Затем, после принятия присяги, оболваненный солдат становится курсантом-специалистом — и элементом соответствующей структуры (экипаж, звено, эскадрилья); у него начинались теория, история и тактика полетов (причем тактика не только советских вооруженных сил, но и армий предполагаемых врагов — США, Великобритании, Франции), радиообмен (ежедневно 30-минутный тренаж на прием и передачу азбуки Морзе). Курсантов обучали искусству распознавать марки иностранных военных самолетов по силуэтам — и не только марки, но и «тактико-технические данные, слабые и сильные стороны, авиабазы, где подобные самолеты базируются, какие на этих авиабазах средства противовоздушной обороны и т. д.» (27). Затем начиналась собственно летная подготовка — основы газовой динамики, матчасть самолета, устройство двигателя, взлеты, посадки, полеты провозные, полеты вывозные, полеты контрольные, полеты по маршруту, полеты строем, высший пилотаж; результаты заносились в летную книжку, и на основании этих сведений присваивалось звание военного летчика такого-то класса.
Сразу же по прибытии в училище Гагарина — довольно взрослого, 21-летнего, окончившего с отличием школу, ремесленное училище и техникум, с относительно большим, как у «стариков», налетом, пользующегося авторитетом у однокурсников, — делают помкомвзвода и присваивают ему сержантское звание. Начальство оценило биографию Гагарина и с самого начала рассматривало его как перспективного командира. Он становится старшим в своем экипаже (из восьми человек). Однако в какой-то момент это благоволение начальства обернулось против него.
Второй год своей училищной жизни Гагарин проводит уже не в самом Оренбурге, а в гарнизоне у разъезда Ветелки, 9 километров от станции Меновой двор, 18 километров от облцентра. Он приехал сюда в конце октября 1956 года (23). Это был учебный полк, в котором служили и курсанты, и солдаты-срочники. Зимой жили в казарме (двухэтажное здание; на первом этаже — солдатская казарма с двухъярусными койками, на втором — курсантское общежитие с одноярусными; зимы были снежные, и снега наметало столько, что курсанты скатывались с горки, на чем придется, прямо из окна второго этажа (6)), летом — в лагере в больших шестиместных палатках.

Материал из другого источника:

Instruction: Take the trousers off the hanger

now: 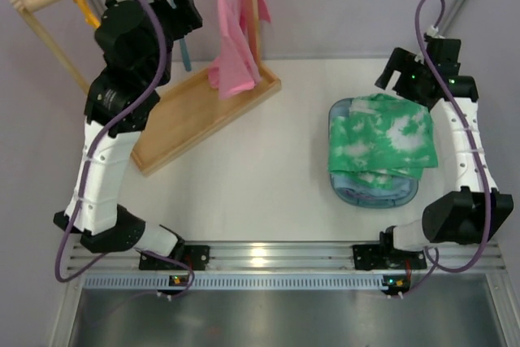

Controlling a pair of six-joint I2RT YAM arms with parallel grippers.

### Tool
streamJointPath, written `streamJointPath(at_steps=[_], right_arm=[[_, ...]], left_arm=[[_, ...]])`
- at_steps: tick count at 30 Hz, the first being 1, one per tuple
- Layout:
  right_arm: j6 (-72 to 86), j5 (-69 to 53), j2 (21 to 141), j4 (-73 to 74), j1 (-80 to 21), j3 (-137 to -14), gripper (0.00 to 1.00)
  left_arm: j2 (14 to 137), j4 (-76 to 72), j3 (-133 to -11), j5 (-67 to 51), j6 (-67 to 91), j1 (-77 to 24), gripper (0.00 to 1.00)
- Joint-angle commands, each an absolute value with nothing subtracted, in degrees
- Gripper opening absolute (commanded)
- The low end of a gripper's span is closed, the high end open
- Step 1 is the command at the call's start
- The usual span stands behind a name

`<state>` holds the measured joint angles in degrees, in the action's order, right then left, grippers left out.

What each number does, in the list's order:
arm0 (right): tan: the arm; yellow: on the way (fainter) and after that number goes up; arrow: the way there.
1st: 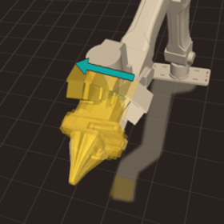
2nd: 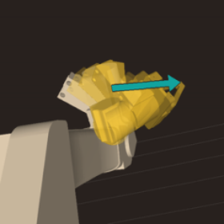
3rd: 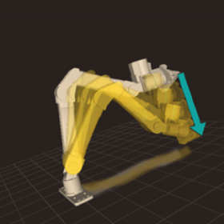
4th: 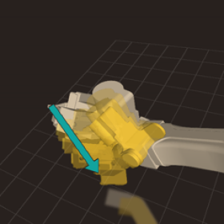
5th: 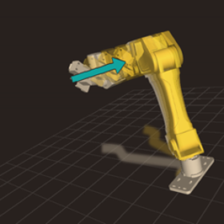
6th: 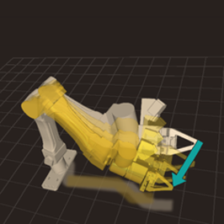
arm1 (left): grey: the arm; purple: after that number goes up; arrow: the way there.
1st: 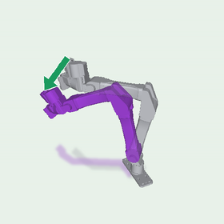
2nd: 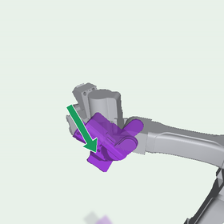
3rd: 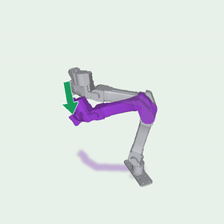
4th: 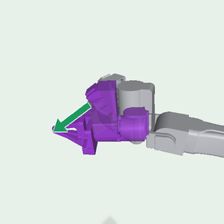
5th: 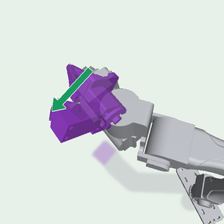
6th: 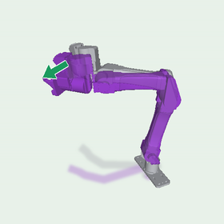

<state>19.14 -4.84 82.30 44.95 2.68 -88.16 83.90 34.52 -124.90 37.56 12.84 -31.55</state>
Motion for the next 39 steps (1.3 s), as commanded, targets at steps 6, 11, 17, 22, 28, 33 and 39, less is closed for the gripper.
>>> streamJointPath(at_steps=[6,11,17,22,28,33,39], right_arm=[[18.02,-0.26,75.15,47.19,13.17,-83.33,0.99],[17.49,-3.51,68.57,46.94,21.09,-76.13,0.99],[15.47,-1.23,64.43,46.32,22.15,-66.63,1.0],[16.26,-4.91,64.6,42.64,25.65,-60.4,0.99],[18.19,-8.34,66.01,36.48,26.46,-56.95,0.99],[17.4,-7.65,66.53,35.42,26.46,-57.22,0.9],[17.32,-8.79,63.38,34.19,26.37,-52.92,0.87]], left_arm=[[86.46,30.33,-137.27,-3.45,17.03,-31.99,0.79],[93.06,29.27,-133.36,-8.78,24.33,-32.26,0.8],[95.7,20.66,-119.02,-15.38,34.54,-34.62,0.8],[98.78,18.73,-112.6,-14.06,36.64,-41.3,0.8],[101.16,8.19,-98.98,-18.01,46.83,-43.94,0.81],[103.97,0.62,-89.92,-17.85,54.74,-45.87,0.81],[104.5,-7.02,-82.79,-17.84,57.64,-46.49,0.81]])
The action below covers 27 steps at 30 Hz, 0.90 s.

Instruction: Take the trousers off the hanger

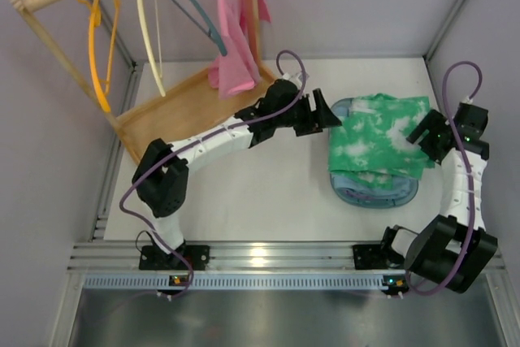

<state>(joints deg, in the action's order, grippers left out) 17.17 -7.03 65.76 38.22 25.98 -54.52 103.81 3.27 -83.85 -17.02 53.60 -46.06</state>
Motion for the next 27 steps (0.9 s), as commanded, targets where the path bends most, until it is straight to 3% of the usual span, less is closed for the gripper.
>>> streamJointPath(at_steps=[1,4,16,27], right_arm=[[17.31,-8.7,63.02,34.28,26.28,-52.65,0.83],[17.23,-8.09,62.05,34.01,26.19,-51.94,0.76],[17.84,-6.41,61.96,33.66,26.1,-53.17,0.77],[16.88,-2.9,61.79,36.91,26.1,-55.53,0.74]], left_arm=[[105.63,-7.99,-83.32,-18.45,58.09,-46.58,0.81],[107.92,-8.17,-84.11,-17.23,57.66,-48.07,0.8],[113.99,-5.55,-87.27,-13.62,56.25,-49.92,0.8],[107.41,2.54,-88.07,-7.91,48.26,-50.01,0.88]])
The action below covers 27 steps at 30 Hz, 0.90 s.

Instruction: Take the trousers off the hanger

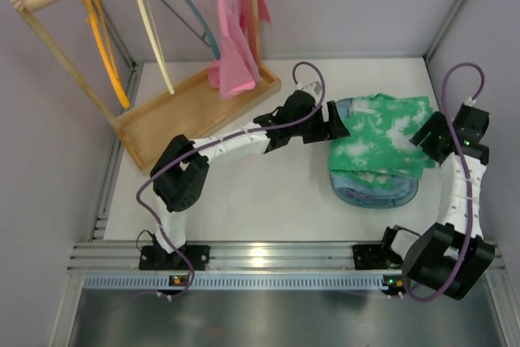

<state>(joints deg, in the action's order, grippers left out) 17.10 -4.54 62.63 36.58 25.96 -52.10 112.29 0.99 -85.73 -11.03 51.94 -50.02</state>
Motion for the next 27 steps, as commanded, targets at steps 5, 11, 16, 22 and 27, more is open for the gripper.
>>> streamJointPath(at_steps=[5,11,16,22,27], right_arm=[[17.31,-2.9,61.79,40.69,25.58,-61.51,0.72],[16.08,-0.7,63.1,41.75,23.12,-65.13,0.66],[14.95,-1.58,64.16,38.86,23.03,-62.49,0.6],[14.41,-3.16,65.92,37.79,22.85,-61.26,0.53],[13.71,-3.69,66.53,37.88,22.5,-62.75,0.4]], left_arm=[[108.45,4.38,-88.85,-7.73,47.64,-50.01,0.88],[110.65,5.89,-90.35,-7.64,46.76,-49.92,0.88],[114.87,5.89,-93.95,-11.25,48.43,-49.92,0.87],[118.64,5.8,-97.81,-13.88,50.27,-50.01,0.84],[121.2,5.54,-99.32,-15.47,52.29,-50.1,0.82]])
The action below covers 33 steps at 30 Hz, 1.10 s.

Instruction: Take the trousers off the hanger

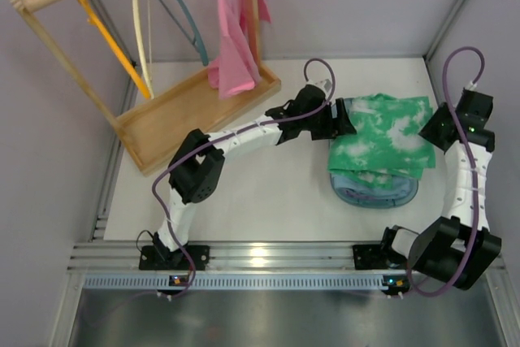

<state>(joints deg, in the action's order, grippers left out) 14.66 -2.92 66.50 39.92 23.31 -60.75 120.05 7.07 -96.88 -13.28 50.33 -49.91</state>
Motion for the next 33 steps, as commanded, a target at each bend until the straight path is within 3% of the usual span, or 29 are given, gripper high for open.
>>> streamJointPath(at_steps=[1,4,5,14,15,16,17,19,27,33], right_arm=[[13.54,-3.87,66.71,37.97,22.33,-62.75,0.38],[13.36,-4.66,67.15,37.71,21.97,-63.45,0.17],[13.27,-4.66,67.06,37.88,21.8,-63.81,0.0],[11.61,-0.28,67.06,41.13,20.31,-72.77,0.0],[10.64,1.74,67.23,41.31,20.04,-72.77,0.09],[10.29,2.02,67.67,41.22,19.78,-72.16,0.24],[10.11,2.02,67.76,40.96,19.78,-71.55,0.54],[9.58,1.67,67.94,39.39,19.69,-69.45,0.65],[8.17,0.97,70.57,36.13,19.69,-64.69,0.64],[7.73,0.53,72.16,35.42,19.69,-64.77,0.53]], left_arm=[[121.29,5.54,-99.4,-15.38,52.29,-50.1,0.82],[121.38,5.45,-99.84,-15.99,52.56,-50.1,0.82],[121.38,5.45,-100.02,-16.26,52.56,-50.1,0.82],[116.73,6.15,-100.99,-13.99,49.66,-50.1,0.85],[116.63,6.5,-101.07,-13.8,48.88,-50.1,0.85],[116.46,6.68,-101.25,-13.54,48.52,-50.1,0.86],[116.54,6.94,-101.42,-13.54,48.25,-50.01,0.86],[116.63,7.64,-101.34,-13.53,47.9,-50.01,0.86],[117.07,8.09,-100.63,-14.15,47.9,-49.83,0.86],[117.33,8.17,-100.55,-14.85,47.99,-49.31,0.86]])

Если на первом году обучения курсанты осваивали и так знакомый Гагарину по Саратовскому аэроклубу Як-18 (правда, модифицированный — посадка осуществлялась не на хвостовое, а на носовое колесо, соответственно, невысокому пилоту было легче контролировать профиль посадки, а сам самолет не «козлил»), то на втором — реактивный самолет МиГ-15: быстрее, легче, маневреннее и, теоретически, более послушный в управлении. МиГи лучше подходили для выполнения фигур высшего пилотажа, однако это была новая техника, освоение которой было связано с немалым риском. Именно на этом МиГе, по злой иронии судьбы, через 11 лет Гагарин и погибнет; для 1960-х это было уже экстраординарным происшествием. Однако тогда в МиГах-15 было еще много неустраненных дефектов конструкции (в частности, он легко входил в штопор — то есть начинал вращаться вокруг своей продольной оси с одновременным снижением — и с большим трудом из него выходил), и запах одеколона «Шипр», которым заливали мешочки с останками погибших на МиГе пилотов, врезался в память многих летчиков 1950-х годов (8).

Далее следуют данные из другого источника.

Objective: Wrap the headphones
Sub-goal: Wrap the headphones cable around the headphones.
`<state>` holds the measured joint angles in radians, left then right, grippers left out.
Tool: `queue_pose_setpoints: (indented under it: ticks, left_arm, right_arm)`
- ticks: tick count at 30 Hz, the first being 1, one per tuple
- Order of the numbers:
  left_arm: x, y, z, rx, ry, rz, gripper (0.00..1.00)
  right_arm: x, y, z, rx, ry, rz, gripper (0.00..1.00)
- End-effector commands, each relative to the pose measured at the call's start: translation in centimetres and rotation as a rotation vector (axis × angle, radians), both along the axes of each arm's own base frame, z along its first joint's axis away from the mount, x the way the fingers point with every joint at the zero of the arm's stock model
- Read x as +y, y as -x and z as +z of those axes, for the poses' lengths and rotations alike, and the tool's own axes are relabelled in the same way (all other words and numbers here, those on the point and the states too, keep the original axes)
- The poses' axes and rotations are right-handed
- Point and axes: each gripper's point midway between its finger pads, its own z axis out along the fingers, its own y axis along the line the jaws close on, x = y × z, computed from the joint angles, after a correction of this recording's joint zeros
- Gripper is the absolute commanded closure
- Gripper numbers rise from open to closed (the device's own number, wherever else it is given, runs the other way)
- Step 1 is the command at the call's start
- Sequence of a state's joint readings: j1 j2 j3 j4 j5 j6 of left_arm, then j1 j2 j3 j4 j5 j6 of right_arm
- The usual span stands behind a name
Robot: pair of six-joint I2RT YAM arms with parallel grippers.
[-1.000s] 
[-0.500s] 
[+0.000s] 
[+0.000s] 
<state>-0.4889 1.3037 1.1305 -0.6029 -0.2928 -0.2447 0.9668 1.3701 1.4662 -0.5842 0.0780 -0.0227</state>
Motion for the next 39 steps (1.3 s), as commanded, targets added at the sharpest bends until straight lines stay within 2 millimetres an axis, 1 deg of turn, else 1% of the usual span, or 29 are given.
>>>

Судя по очень подробному — и запутанному: такое ощущение, что из одних гагаринских инструкторов можно было сформировать целую эскадрилью — рассказу гагаринского преподавателя Акбулатова (22), МиГ-15 попортил Гагарину много крови. Его коллеги по экипажу уже давно летали самостоятельно, а он все оставался на вывозной программе. Гагарин совершал одну и ту же ошибку в технике пилотирования — высокое выравнивание профиля посадки.